Julio suele cambiar nuestro ritmo. Para muchas personas al llegar las vacaciones, disminuyen las responsabilidades o simplemente aparece una sensación de mayor calma. Después de meses de actividad constante, el descanso parece ser justo lo que necesitamos.
Sin embargo, no siempre resulta tan sencillo.
En ocasiones, cuando el movimiento disminuye, comenzamos a notar pensamientos y emociones que habían permanecido en segundo plano. Lo que antes quedaba cubierto por el trabajo, las tareas o la rutina encuentra un espacio para hacerse presente.
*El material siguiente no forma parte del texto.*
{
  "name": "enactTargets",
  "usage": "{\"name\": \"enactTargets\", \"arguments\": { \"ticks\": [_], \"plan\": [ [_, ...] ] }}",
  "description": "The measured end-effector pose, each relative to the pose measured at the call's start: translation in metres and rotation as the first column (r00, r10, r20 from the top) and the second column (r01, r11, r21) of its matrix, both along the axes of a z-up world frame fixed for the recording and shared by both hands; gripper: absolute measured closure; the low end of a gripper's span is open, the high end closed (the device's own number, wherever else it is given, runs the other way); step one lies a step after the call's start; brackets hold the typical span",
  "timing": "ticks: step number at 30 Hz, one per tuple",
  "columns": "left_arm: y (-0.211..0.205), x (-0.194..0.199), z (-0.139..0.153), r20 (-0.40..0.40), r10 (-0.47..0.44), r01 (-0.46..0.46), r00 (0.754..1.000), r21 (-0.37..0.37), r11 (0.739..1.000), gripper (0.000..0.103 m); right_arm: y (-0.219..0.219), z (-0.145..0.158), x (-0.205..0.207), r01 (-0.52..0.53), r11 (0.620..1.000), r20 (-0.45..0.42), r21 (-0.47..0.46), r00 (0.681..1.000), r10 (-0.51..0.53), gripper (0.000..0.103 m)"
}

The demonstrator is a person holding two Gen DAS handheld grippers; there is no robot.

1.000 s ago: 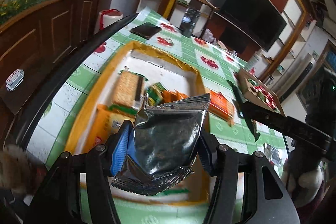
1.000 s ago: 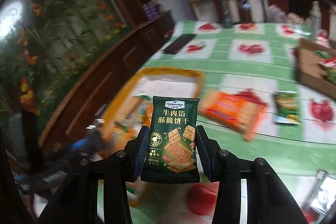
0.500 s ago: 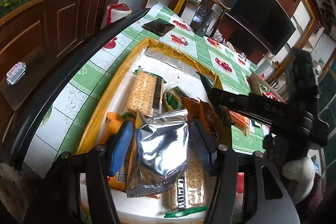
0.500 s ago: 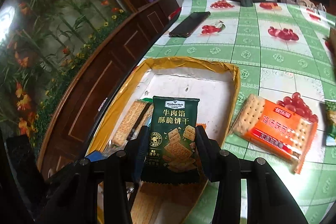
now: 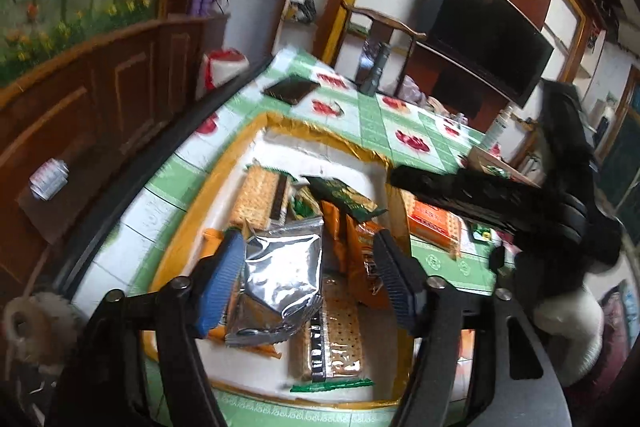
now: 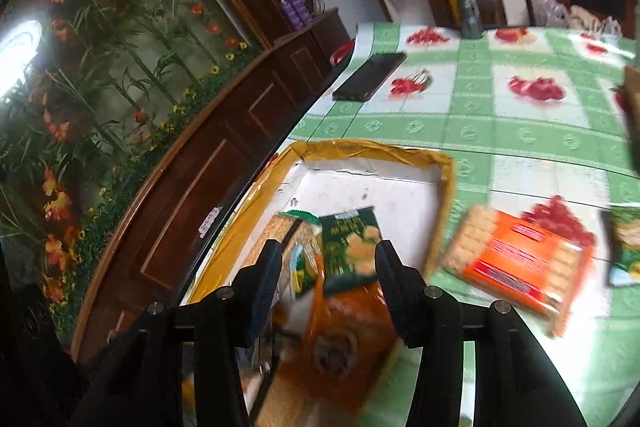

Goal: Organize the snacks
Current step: 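Carry both packs over the white tray and open both tools to release them, then grasp the orange soda cracker pack on the table with the right tool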

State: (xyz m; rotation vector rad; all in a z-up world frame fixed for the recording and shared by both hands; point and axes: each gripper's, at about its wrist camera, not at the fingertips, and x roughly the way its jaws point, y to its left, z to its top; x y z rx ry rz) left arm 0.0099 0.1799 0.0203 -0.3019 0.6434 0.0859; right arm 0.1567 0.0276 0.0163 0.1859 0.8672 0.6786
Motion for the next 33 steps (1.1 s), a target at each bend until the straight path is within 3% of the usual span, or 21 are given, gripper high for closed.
{"name": "enactTargets", "arguments": {
  "ticks": [6,17,22,33],
  "plan": [
    [-0.015,-0.016,0.012,0.015,0.094,-0.095,0.995,0.116,0.989,0.018,-0.049,0.001,-0.049,0.061,0.998,0.053,0.028,0.997,-0.063,0.047],
    [-0.057,-0.023,0.016,-0.023,0.053,-0.048,0.998,0.158,0.986,0.018,-0.118,0.004,-0.099,0.165,0.980,0.062,0.109,0.983,-0.172,0.046],
    [-0.074,-0.028,0.025,-0.015,0.040,-0.036,0.999,0.202,0.979,0.018,-0.129,0.014,-0.115,0.166,0.980,0.108,0.112,0.978,-0.178,0.045],
    [-0.101,-0.033,0.033,-0.015,0.003,0.001,1.000,0.237,0.972,0.018,-0.149,0.020,-0.127,0.172,0.974,0.118,0.148,0.975,-0.190,0.043]
  ]
}}
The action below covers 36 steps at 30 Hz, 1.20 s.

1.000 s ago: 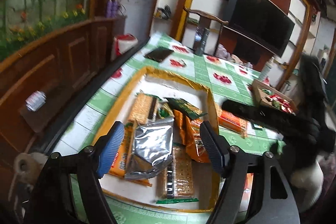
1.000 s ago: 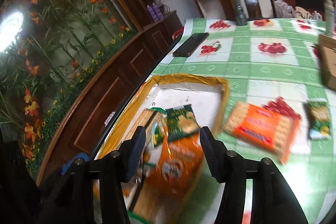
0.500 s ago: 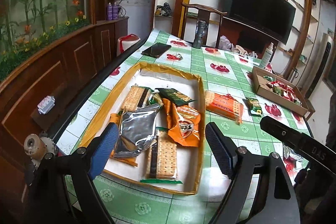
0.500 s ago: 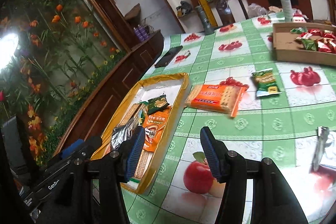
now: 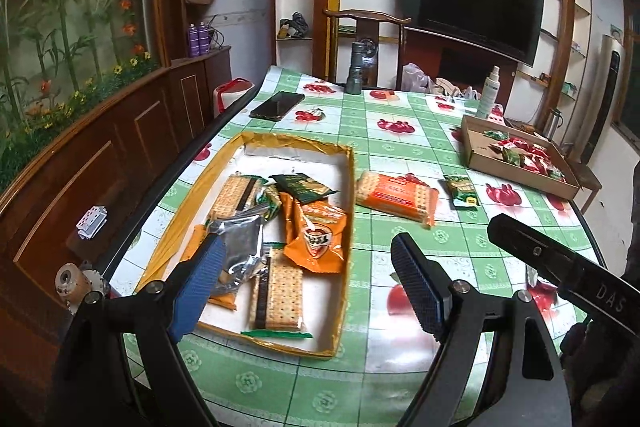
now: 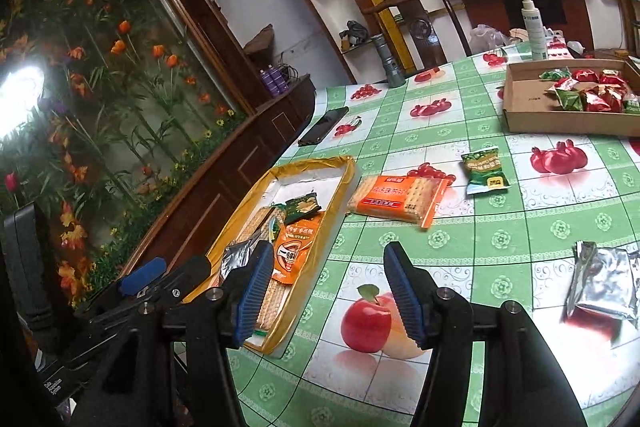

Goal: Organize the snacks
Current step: 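Grasp the orange soda cracker pack on the table with the right tool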

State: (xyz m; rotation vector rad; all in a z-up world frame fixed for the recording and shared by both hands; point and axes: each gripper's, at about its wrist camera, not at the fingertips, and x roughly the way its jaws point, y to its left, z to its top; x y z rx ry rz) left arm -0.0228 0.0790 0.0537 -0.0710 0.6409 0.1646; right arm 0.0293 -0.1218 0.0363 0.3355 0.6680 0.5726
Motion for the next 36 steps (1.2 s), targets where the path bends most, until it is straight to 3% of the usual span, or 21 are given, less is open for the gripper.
{"name": "enactTargets", "arguments": {
  "ticks": [7,12,17,20,23,28,36],
  "plan": [
    [-0.011,-0.002,0.000,-0.010,-0.045,0.045,0.999,-0.010,0.999,0.018,-0.017,-0.002,-0.004,0.022,1.000,-0.001,0.016,1.000,-0.022,0.040],
    [-0.009,0.001,-0.005,-0.030,-0.088,0.085,0.996,-0.098,0.992,0.018,-0.055,-0.004,0.002,0.097,0.995,-0.016,0.030,0.995,-0.097,0.040],
    [-0.013,0.014,-0.018,-0.046,-0.110,0.103,0.993,-0.141,0.985,0.018,-0.106,-0.011,0.024,0.231,0.973,-0.060,-0.015,0.971,-0.231,0.040],
    [-0.020,0.023,-0.028,-0.068,-0.151,0.137,0.986,-0.177,0.975,0.018,-0.116,-0.018,0.048,0.239,0.968,-0.095,-0.079,0.965,-0.246,0.040],
    [-0.025,0.031,-0.036,-0.087,-0.179,0.160,0.980,-0.189,0.969,0.018,-0.106,-0.024,0.075,0.204,0.969,-0.129,-0.138,0.966,-0.222,0.040],
    [-0.020,0.042,-0.041,-0.092,-0.196,0.172,0.976,-0.215,0.961,0.018,-0.080,-0.031,0.102,0.144,0.978,-0.156,-0.150,0.973,-0.167,0.040],
    [-0.008,0.044,-0.042,-0.057,-0.203,0.179,0.977,-0.285,0.942,0.018,0.005,-0.046,0.164,-0.063,0.987,-0.192,-0.145,0.981,0.035,0.040]
  ]
}}
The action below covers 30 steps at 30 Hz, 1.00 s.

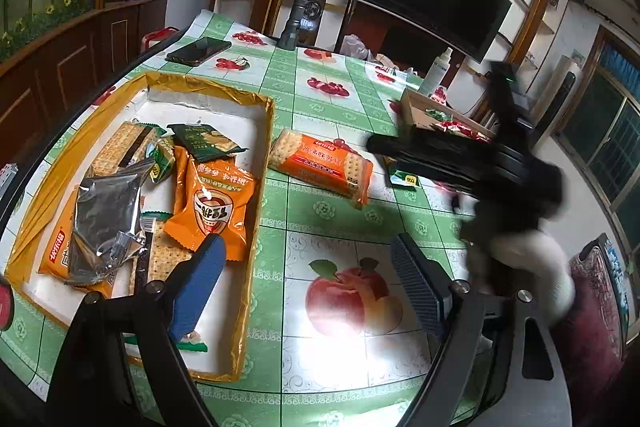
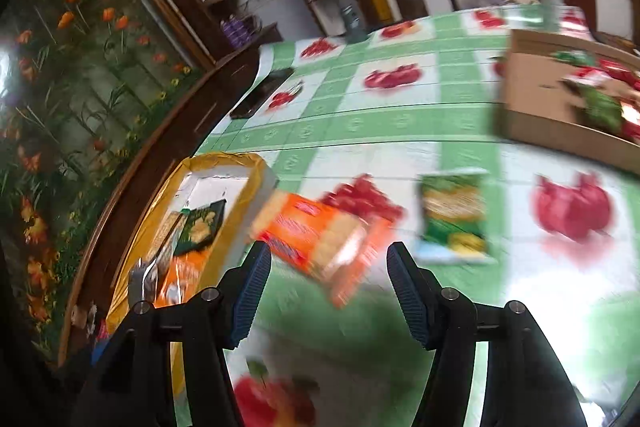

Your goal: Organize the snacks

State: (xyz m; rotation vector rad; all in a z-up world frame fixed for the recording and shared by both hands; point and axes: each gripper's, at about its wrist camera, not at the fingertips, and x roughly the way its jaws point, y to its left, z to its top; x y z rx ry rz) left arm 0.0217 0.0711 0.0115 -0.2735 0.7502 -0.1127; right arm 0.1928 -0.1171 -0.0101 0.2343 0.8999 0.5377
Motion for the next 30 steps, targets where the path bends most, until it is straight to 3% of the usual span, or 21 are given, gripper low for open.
{"name": "enactTargets", "arguments": {
  "ticks": [7,10,13,16,19,23,24,30],
  "plan": [
    [0.020,-0.006,0.001,0.001,0.034,-0.034,0.999,-0.004,0.999,0.018,0.048,-0.021,0.046,0.024,0.998,-0.049,-0.059,0.998,-0.027,0.041],
    [0.029,-0.007,-0.001,0.001,0.053,-0.053,0.999,-0.019,0.998,0.018,0.055,-0.027,0.039,-0.058,0.996,-0.107,-0.066,0.993,0.051,0.040],
    [0.033,-0.005,-0.005,-0.003,0.056,-0.057,0.998,-0.040,0.998,0.018,0.054,-0.030,0.020,-0.145,0.989,-0.180,-0.016,0.974,0.140,0.041],
    [0.030,-0.003,-0.007,-0.011,0.041,-0.041,0.999,-0.051,0.998,0.018,0.059,-0.022,0.004,-0.158,0.983,-0.113,-0.091,0.983,0.147,0.040],
    [0.025,-0.006,-0.004,-0.006,0.027,-0.027,1.000,-0.037,0.999,0.018,0.071,-0.021,0.000,-0.135,0.970,-0.055,-0.204,0.990,0.126,0.033],
    [0.027,-0.011,0.003,0.004,0.033,-0.033,0.999,-0.027,0.999,0.018,0.085,-0.033,-0.005,-0.133,0.960,-0.079,-0.247,0.990,0.117,0.035],
    [0.028,-0.011,0.004,0.005,0.036,-0.036,0.999,-0.026,0.999,0.018,0.086,-0.033,-0.008,-0.116,0.957,-0.057,-0.267,0.993,0.104,0.048],
    [0.024,-0.013,0.006,0.013,0.030,-0.029,0.999,-0.033,0.999,0.018,0.052,-0.036,-0.036,0.069,0.970,-0.078,-0.234,0.993,-0.089,0.047]
  ]
}}
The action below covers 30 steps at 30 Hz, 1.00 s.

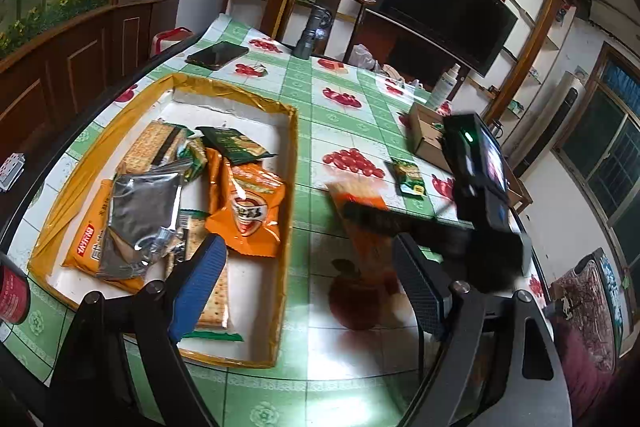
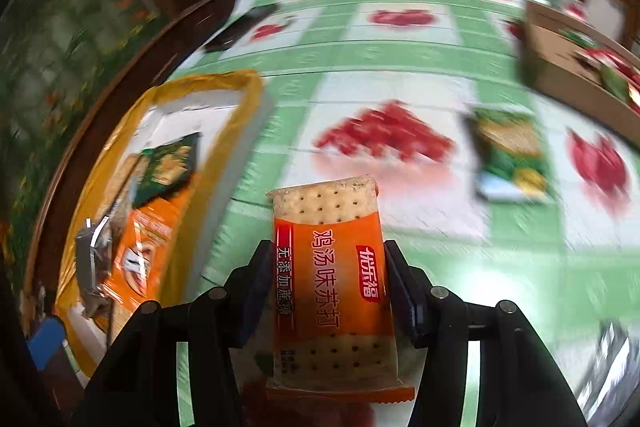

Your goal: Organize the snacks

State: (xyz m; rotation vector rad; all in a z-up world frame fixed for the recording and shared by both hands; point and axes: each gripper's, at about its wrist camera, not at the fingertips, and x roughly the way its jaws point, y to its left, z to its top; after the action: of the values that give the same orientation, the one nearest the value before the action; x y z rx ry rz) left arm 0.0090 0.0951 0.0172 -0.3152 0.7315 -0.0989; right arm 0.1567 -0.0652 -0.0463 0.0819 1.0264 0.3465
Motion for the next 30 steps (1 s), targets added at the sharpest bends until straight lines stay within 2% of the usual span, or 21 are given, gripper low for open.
{"name": "enactTargets", "arguments": {
  "ticks": [2,4,6,8,13,15,17,21,24,27,30],
  "plan": [
    [-0.008,-0.001,0.001,0.000,-0.022,0.022,1.000,0.007,1.000,0.018,-0.010,0.000,-0.013,0.006,0.999,-0.006,0.031,1.000,-0.006,0.045],
    [-0.013,-0.002,0.002,0.003,-0.037,0.037,0.999,0.016,0.999,0.018,-0.025,0.004,-0.026,-0.036,0.990,-0.022,0.136,0.999,0.040,0.047],
    [-0.019,-0.003,0.003,0.002,-0.055,0.054,0.999,0.027,0.998,0.018,-0.049,0.017,-0.039,-0.041,0.976,0.009,0.214,0.999,0.040,0.046],
    [-0.024,-0.005,0.005,0.002,-0.072,0.072,0.997,0.029,0.997,0.018,-0.081,0.032,-0.047,-0.018,0.973,0.060,0.230,0.998,0.005,0.045],
    [-0.046,-0.005,0.003,-0.004,-0.135,0.135,0.991,0.062,0.989,0.018,-0.177,0.054,-0.077,0.142,0.964,0.151,0.227,0.972,-0.178,0.036],
    [-0.056,0.000,-0.002,-0.025,-0.162,0.163,0.986,0.054,0.985,0.018,-0.214,0.053,-0.090,0.231,0.944,0.153,0.236,0.950,-0.271,0.030],
    [-0.064,0.005,-0.009,-0.049,-0.187,0.189,0.981,0.038,0.981,0.018,-0.243,0.043,-0.101,0.297,0.925,0.132,0.238,0.933,-0.334,0.029],
    [-0.079,0.012,-0.019,-0.101,-0.222,0.224,0.970,0.016,0.974,0.018,-0.261,0.023,-0.101,0.305,0.926,0.082,0.223,0.941,-0.330,0.029],
    [-0.083,0.017,-0.021,-0.126,-0.206,0.212,0.970,0.041,0.976,0.018,-0.261,0.016,-0.096,0.296,0.929,0.063,0.222,0.947,-0.316,0.029],
    [-0.092,0.029,-0.023,-0.143,-0.180,0.197,0.973,0.121,0.973,0.018,-0.248,0.011,-0.092,0.279,0.931,0.054,0.234,0.953,-0.299,0.028],
    [-0.105,0.048,-0.031,-0.166,-0.156,0.190,0.974,0.215,0.958,0.018,-0.239,0.007,-0.090,0.282,0.930,0.047,0.236,0.953,-0.300,0.027]
  ]
}}
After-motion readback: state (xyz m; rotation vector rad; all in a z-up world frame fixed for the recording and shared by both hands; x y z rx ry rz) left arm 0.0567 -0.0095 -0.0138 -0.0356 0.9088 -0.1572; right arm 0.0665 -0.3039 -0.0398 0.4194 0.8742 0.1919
Desde la psicología, este fenómeno puede entenderse a través de la evitación experiencial: una tendencia natural a mantenernos ocupados para no entrar en contacto con aquello que nos resulta incómodo. No se trata de una decisión consciente, sino de una forma en la que muchas personas aprenden a enfrentar el malestar.
Por su parte, la tanatología nos recuerda que las pausas también forman parte de los procesos de crecimiento. Cuando dejamos de hacer, tenemos la oportunidad de escuchar lo que ocurre en nuestro mundo interior. A veces aparecen preguntas, duelos no resueltos, preocupaciones o emociones que simplemente habían esperado el momento adecuado para ser atendidas.
Por eso, si durante estos días de descanso experimentas cierta inquietud, no significa que algo esté mal contigo. Es posible que simplemente estés encontrando un espacio para reconocer aquello que necesita tu atención.
El verdadero descanso no consiste únicamente en detener el cuerpo, sino también en permitir que la mente y las emociones encuentren un lugar para expresarse. Escucharnos con curiosidad, sin juzgarnos, puede convertirse en el primer paso hacia un mayor bienestar.
Quizá este julio no solo sea una oportunidad para descansar, sino también para reconectar contigo mismo. Porque, a veces, el silencio no representa un vacío; representa el comienzo de una conversación que llevábamos mucho tiempo posponiendo.